In the beginning God created the heaven and the earth. And the earth had no form. It was empty, covered with darkness and water. And God stepped in this water, in the darkness, and it gave him the major willies.
Then the Spirit of God hovered over the water, and God said, “Let there be light,” and there was light. God saw that the light was good. It was a pinkish warm glow that complimented the smart stripes in his Waverly throw pillows.
But God couldn’t leave well enough alone because God can be like that. So God created the compact fluorescent light bulb. “That is the ugliest frigging light bulb I’ve ever seen in my life,” God’s life partner Kenneth said. “But Muffin,” God tempered, “it uses 66% less energy than a standard incandescent bulb and last up to ten times longer.” At which point Kenneth said he didn’t give a rat’s ass because the bulb made his skin blue.
So God surrendered the argument and threw the compact fluorescent light bulb into the dumpster. (Where Satan lifted the patent.) Then God divided the pinkish warm light from the darkness. God called the light day, and the darkness he called night. And the evening and the morning were the first day, even though it felt more like three damn days to God.
Bossy Can’t Care That They Save The Planet, She Still Thinks They’re Ugly As Sin.
Bah hahaHA!
I was just having a conversation with a girlfriend about this very thing this weekend. Four months ago my honey bunny changed ALL THE LIGHTS in the house to these things and now I look like I’m permanently living in the changing room at J.C. Penney’s. But we’re doing our paaaaaaart!
They are indeed hideous, and they cast nasty light, and there’s a delay when you flip the switch. The only place I can countenance them is in completely enclosed fixtures with translucent glass – so that their nasty light is mitigated by the prettier glass. There has got to be a better way.
ugh. my husband changed out all of our regular light bulbs to these. Then he started towards the bathroom and that’s when I had to put the smack down on him. No way am I trying to put on my make up in that damn light.
Kenneth told me that He’s he reason that rainbows are soooo pretty. FULL SPECTRUM LIGHT. Yeah baby. (I’m preachin’ on the world according to Kenneth next Sunday for sure!)

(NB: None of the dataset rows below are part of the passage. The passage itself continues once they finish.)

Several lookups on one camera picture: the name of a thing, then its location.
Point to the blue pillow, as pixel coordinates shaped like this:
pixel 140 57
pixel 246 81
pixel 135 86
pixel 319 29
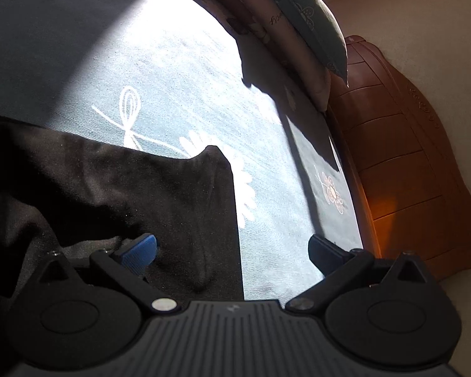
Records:
pixel 310 11

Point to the black printed pants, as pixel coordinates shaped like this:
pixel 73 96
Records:
pixel 121 204

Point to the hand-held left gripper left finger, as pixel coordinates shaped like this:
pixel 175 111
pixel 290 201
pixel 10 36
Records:
pixel 139 253

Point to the wooden headboard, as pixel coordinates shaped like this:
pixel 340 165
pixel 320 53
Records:
pixel 408 157

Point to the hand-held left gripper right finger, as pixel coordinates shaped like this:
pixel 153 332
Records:
pixel 325 254

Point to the blue floral bed sheet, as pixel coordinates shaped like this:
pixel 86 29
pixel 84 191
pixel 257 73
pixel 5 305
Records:
pixel 161 86

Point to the pink floral folded quilt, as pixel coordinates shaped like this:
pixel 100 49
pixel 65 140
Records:
pixel 274 23

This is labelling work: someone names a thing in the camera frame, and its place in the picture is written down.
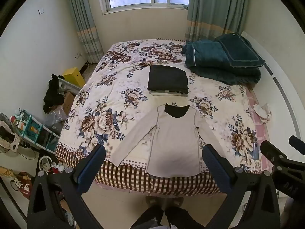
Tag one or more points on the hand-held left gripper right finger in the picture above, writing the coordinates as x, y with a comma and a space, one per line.
214, 164

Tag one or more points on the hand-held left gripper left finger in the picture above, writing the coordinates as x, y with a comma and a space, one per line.
91, 164

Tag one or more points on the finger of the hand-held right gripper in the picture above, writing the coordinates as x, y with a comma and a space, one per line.
297, 144
271, 151

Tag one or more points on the white long-sleeve shirt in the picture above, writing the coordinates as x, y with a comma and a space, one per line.
174, 143

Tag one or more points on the blue phone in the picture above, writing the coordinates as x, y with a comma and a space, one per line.
256, 152

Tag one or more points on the pink bed sheet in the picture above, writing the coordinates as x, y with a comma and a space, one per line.
256, 121

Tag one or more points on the white crumpled cloth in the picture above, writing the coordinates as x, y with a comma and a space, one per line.
263, 113

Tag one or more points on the clear plastic bag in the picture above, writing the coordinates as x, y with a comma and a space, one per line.
56, 119

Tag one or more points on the person's legs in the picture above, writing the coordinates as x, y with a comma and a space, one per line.
181, 218

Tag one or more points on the cardboard box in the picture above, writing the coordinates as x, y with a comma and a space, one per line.
69, 102

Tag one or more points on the teal shelf rack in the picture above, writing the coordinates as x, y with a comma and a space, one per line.
33, 130

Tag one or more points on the floral blanket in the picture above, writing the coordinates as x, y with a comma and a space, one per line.
107, 95

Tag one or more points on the red printed bag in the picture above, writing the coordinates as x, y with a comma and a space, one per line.
22, 183

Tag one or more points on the white headboard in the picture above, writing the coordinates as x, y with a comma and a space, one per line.
281, 71

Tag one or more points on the black crumpled cloth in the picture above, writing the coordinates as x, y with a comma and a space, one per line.
53, 93

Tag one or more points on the white grey appliance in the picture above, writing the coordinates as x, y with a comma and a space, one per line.
70, 85

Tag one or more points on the white folded garment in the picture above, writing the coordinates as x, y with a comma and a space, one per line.
164, 93

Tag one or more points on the white floor fan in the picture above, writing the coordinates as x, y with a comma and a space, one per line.
8, 133

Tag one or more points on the yellow box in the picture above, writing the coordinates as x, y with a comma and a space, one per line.
73, 76

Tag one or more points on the black folded garment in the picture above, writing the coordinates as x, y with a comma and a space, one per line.
166, 78

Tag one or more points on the teal folded quilt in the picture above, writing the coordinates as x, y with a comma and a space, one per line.
207, 59

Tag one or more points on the teal pillow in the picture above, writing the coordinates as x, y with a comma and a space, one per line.
240, 50

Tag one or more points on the blue-grey striped curtain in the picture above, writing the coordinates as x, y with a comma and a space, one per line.
84, 23
212, 9

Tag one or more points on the white wall outlet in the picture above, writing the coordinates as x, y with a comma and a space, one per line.
78, 55

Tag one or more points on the white wall switch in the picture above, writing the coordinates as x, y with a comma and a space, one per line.
41, 11

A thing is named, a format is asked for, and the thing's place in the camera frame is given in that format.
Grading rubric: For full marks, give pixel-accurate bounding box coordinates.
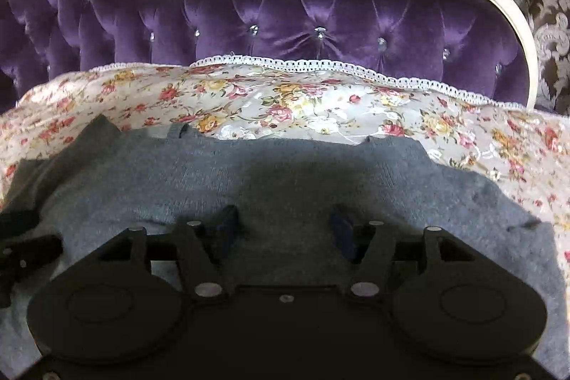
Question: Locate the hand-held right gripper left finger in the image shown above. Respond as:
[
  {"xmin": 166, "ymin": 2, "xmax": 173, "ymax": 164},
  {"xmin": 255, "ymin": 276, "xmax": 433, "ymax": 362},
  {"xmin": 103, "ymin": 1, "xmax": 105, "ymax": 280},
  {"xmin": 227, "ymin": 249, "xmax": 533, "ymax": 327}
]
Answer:
[{"xmin": 95, "ymin": 204, "xmax": 242, "ymax": 303}]

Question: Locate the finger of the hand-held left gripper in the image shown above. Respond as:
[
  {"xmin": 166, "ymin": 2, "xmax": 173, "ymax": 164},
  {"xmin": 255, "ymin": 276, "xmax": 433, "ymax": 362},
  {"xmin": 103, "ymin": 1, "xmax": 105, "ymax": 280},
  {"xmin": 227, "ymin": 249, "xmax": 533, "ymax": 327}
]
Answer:
[{"xmin": 0, "ymin": 234, "xmax": 64, "ymax": 274}]

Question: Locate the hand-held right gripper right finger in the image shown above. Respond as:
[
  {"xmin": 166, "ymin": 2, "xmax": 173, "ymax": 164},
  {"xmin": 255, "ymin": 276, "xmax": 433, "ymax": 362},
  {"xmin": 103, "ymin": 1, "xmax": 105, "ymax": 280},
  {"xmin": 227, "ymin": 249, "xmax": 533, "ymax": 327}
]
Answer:
[{"xmin": 328, "ymin": 204, "xmax": 476, "ymax": 303}]

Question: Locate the grey argyle sweater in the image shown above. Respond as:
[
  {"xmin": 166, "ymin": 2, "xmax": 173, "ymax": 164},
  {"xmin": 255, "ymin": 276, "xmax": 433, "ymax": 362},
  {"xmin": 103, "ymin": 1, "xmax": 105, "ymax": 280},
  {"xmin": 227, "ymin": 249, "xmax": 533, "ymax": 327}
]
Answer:
[{"xmin": 0, "ymin": 115, "xmax": 570, "ymax": 368}]

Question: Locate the floral blanket with lace edge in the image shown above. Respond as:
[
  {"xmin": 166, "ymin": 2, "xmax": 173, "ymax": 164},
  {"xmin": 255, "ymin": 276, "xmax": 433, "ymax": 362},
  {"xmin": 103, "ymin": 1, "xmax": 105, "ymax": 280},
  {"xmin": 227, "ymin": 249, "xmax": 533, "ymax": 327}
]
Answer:
[{"xmin": 0, "ymin": 55, "xmax": 570, "ymax": 274}]

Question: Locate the purple tufted sofa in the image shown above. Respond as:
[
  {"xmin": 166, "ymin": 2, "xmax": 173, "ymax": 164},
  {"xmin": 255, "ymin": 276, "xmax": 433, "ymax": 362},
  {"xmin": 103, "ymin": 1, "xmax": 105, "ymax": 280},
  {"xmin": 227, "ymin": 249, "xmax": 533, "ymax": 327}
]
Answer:
[{"xmin": 0, "ymin": 0, "xmax": 542, "ymax": 114}]

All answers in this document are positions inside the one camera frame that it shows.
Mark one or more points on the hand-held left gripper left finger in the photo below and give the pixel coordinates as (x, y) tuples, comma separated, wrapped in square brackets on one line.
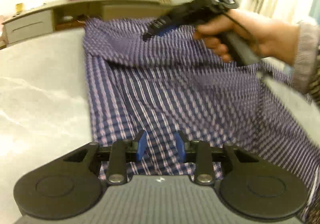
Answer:
[(142, 144)]

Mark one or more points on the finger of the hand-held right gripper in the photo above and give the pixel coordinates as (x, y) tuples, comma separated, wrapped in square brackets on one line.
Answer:
[(162, 28)]

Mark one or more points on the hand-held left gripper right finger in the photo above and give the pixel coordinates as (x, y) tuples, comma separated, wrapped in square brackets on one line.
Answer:
[(180, 145)]

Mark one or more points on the blue plaid shirt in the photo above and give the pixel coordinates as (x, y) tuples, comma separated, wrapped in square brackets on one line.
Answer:
[(162, 84)]

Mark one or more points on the person's right forearm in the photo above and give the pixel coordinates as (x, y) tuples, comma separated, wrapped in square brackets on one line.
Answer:
[(307, 51)]

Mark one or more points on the person's right hand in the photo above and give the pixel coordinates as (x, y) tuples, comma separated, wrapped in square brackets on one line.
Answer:
[(270, 36)]

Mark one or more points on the blue curtain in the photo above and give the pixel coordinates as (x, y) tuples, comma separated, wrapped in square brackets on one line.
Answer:
[(315, 7)]

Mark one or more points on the long grey media cabinet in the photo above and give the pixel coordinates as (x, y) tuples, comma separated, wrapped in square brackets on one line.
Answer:
[(27, 28)]

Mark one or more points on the person's patterned top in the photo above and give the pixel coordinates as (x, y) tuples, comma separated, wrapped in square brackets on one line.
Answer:
[(315, 89)]

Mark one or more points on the yellow glass cup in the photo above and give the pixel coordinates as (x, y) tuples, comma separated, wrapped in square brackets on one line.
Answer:
[(19, 8)]

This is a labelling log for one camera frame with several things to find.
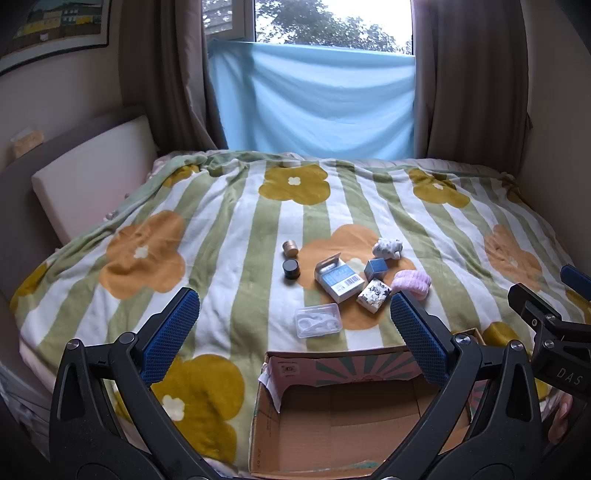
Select white headboard cushion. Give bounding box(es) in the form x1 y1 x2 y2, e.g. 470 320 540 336
31 115 160 246

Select small clear packet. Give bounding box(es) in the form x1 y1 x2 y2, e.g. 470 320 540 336
10 130 45 160

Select framed wall poster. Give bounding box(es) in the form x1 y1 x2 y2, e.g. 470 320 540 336
0 0 114 77

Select striped flower print blanket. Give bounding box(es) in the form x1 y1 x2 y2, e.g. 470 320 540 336
9 150 591 472

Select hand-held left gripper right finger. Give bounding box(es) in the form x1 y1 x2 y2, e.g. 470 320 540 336
369 292 544 480

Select person's right hand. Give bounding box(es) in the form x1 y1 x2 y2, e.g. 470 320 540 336
547 394 576 446

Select light blue hanging cloth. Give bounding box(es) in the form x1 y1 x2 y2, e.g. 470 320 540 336
208 39 417 161

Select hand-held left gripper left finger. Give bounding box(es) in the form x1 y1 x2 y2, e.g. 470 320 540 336
48 286 218 480

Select pink ribbed sock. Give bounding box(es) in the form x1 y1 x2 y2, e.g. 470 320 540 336
391 270 433 301

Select small white patterned box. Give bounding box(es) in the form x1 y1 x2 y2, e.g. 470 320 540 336
356 278 393 315

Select window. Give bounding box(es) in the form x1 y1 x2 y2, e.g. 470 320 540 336
203 0 414 56

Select brown curtain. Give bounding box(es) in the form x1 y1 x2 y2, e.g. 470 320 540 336
117 0 230 156
412 0 530 161

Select white flower print sock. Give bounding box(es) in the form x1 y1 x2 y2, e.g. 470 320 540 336
372 237 404 262

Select open blue and white box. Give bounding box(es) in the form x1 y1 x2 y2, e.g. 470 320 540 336
314 253 366 305

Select cardboard box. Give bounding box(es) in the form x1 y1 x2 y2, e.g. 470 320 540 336
249 327 491 479

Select clear plastic floss pick case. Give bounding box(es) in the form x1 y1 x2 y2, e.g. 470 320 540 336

That top swirly bulb you have in your post? Yeah, that one! We replaced all of our lamp bulbs with those — well, even the outside lamps on either side of the garage (our HOA insists that all lamps are lit! Gah! HOA bahstads!) Just this weekend we had to buy new flood light bulbs for the kitchen ceiling lights. It’s just keeerazy that ONE bulb was $5.98! We have those flood lights in our loft too! Expensive suckahs!
Anyway — carry on friendgirl! Carry on!
Really? You think it’s a hideous bulb? I thought it was really cute! My father-in-law thinks they’re ugly too. I figured he was just being miserable as usual.

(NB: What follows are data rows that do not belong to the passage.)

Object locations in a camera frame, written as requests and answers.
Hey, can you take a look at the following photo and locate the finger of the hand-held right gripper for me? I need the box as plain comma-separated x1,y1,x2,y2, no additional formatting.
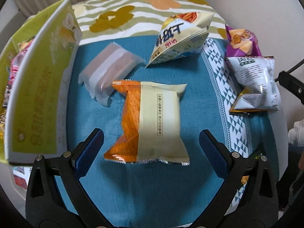
278,71,304,105

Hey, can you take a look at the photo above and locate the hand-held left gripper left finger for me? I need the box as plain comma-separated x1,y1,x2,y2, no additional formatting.
25,128,112,228

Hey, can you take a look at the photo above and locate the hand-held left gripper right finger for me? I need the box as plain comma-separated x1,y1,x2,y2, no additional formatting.
193,129,279,228

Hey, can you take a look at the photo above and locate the orange and cream snack packet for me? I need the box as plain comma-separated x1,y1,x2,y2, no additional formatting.
104,79,190,166

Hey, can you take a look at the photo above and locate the yellow-green cardboard box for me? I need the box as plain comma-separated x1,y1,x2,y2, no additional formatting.
0,0,83,167

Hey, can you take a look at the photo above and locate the pink snack packet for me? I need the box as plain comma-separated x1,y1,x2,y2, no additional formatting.
5,40,34,105

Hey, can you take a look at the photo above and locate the white and purple snack packet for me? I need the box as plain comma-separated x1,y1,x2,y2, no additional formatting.
229,56,281,116

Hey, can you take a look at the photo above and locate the white garment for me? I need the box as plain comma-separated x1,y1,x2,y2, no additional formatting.
288,121,304,148

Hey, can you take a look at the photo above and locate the blue patterned table cloth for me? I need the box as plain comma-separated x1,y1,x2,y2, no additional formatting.
55,34,279,228

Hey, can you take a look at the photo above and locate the translucent pink wafer packet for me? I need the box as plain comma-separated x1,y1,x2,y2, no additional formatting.
78,42,146,106

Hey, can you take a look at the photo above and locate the white fries snack packet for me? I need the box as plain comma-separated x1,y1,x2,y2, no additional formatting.
146,12,215,67

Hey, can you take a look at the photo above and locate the flowered striped bedspread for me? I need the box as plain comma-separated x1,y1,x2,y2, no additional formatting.
71,0,229,46

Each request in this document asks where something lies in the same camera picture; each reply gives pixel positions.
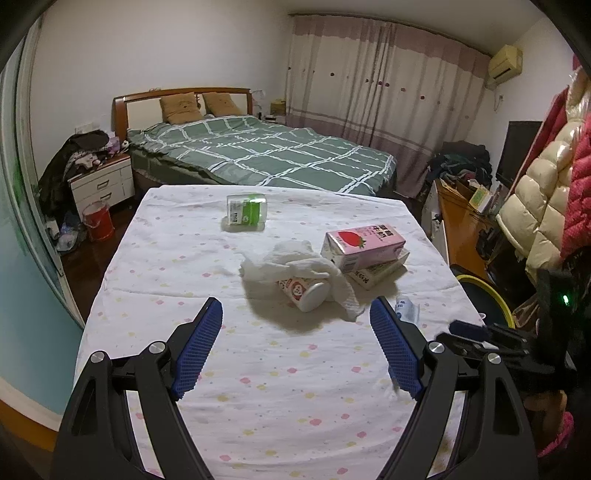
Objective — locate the red jacket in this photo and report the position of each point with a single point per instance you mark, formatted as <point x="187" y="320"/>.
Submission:
<point x="579" y="194"/>

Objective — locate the wooden desk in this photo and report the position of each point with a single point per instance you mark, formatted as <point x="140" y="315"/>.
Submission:
<point x="461" y="230"/>

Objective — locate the brown pillow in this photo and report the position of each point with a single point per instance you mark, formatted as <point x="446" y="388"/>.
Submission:
<point x="180" y="107"/>
<point x="221" y="104"/>

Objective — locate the tissue box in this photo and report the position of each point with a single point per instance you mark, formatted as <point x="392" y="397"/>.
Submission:
<point x="278" y="107"/>

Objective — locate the white bottle with red label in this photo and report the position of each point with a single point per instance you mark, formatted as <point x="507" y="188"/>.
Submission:
<point x="304" y="293"/>

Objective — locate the glass sliding door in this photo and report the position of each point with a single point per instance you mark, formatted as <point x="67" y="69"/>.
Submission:
<point x="27" y="230"/>

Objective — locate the green plaid blanket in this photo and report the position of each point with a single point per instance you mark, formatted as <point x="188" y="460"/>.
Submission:
<point x="258" y="152"/>

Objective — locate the white dotted tablecloth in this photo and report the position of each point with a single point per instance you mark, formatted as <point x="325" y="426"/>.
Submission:
<point x="184" y="258"/>

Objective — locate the white tissue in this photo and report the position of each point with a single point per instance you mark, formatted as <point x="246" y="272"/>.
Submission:
<point x="286" y="263"/>

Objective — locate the beige pink curtain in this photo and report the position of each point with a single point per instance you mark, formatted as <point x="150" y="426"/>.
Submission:
<point x="369" y="92"/>

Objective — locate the wooden bed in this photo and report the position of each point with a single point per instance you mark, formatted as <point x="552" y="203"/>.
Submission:
<point x="143" y="104"/>

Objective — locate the black television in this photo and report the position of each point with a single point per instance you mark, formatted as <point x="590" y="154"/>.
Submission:
<point x="517" y="152"/>

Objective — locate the white nightstand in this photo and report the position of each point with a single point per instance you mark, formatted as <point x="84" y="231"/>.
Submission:
<point x="101" y="184"/>

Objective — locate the wall air conditioner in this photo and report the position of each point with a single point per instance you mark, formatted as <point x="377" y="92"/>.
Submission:
<point x="504" y="64"/>

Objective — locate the green white box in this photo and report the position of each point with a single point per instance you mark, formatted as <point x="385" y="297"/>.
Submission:
<point x="479" y="198"/>

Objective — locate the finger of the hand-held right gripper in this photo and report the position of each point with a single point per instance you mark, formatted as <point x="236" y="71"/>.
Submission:
<point x="480" y="350"/>
<point x="466" y="329"/>

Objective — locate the plastic bags on floor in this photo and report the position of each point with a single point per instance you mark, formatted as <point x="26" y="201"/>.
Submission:
<point x="67" y="235"/>

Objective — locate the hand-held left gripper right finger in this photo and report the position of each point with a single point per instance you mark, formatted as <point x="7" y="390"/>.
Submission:
<point x="397" y="350"/>

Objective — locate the pink milk carton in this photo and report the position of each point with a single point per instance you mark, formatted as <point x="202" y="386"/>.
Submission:
<point x="360" y="242"/>

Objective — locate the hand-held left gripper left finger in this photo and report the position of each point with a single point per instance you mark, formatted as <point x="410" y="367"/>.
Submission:
<point x="198" y="350"/>

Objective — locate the clear box with green label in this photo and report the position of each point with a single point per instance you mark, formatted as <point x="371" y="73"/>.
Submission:
<point x="247" y="210"/>

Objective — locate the pile of dark clothes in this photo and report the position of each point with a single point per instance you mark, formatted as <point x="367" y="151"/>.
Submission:
<point x="461" y="164"/>

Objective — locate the person's right forearm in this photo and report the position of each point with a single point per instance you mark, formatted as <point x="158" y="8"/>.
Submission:
<point x="554" y="429"/>

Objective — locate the red bucket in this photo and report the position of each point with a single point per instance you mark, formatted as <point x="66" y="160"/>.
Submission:
<point x="98" y="221"/>

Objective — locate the white carton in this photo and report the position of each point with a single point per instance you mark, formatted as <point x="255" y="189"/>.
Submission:
<point x="378" y="274"/>

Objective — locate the black bin with yellow rim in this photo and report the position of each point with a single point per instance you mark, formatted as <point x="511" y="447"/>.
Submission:
<point x="480" y="300"/>

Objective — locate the small white bottle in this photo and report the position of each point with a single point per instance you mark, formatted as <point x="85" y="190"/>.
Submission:
<point x="407" y="310"/>

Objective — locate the cream puffy jacket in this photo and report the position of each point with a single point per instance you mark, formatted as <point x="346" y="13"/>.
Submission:
<point x="540" y="198"/>

I still think they’re cuuuuute. I could only afford 1 this year and it’s in the lamp I use over my easel. Hmmm.
Going green isn’t always pretty…
Ugly lightbulb misery? Try new, improved light shades ffs!
Must send this post to hubs the ENERGY ADVISOR who insists that we have these freaky, deaky mistakes of GOD in our home.
Your pal,
Blue
My first relaxed smile of the day came when I read the line, “God’s life partner Kenneth.” GOOD TIMES. Printing out several copies and littering local parochial school parking lot. 🙂
I agree, I am searching for some pretty way to save the earth. For example, we have switched to cloth napkins! Is it more laundry with three kids, um, it’s hard to say there’s so much laundry, I think we’re breaking even. Also, I put ugly crappy light bulbs in all closets and in the laundry room. Other pretty way to save the earth: visiting farm stand and buying local produce (low-emission eating)…only problem is nothing grows here for 6 months of the year. We’ll starve if we try to eat local. I do not consider squirrels to be a food source. I do all my pretty-pretty earth saving in the good weather months.
Trying to do my part with minimal personal impact, I put these bulbs in all of my closets, attics (yes, I have 2 attics), and my shed. Saving the planet one convenient step at a time
Husband is installing these fockers everywhere! I look like a corpse. Oh so pretty…
this is awesome. i always knew god was like that.
Ugly as sin true it is true,
but they do save the wasteful sinner.
Great post! But be very careful not to break these environmental wonders. They contain mercury, and I believe there was story recently about how much money it costs to detox a room if you do break one. Probably a bit of hysteria… I love to look sallow.
they are about to make them the LAW in Canada. This is the first time in my life I thought I should move to the States for my own good.
They DO contain mercury, and they should be disposed of with hazardous waste, NOT with regular garbage. I’m annoyed EPA does not make that clearer to people. I know they’re more hassle but whatever, global warming sucks too.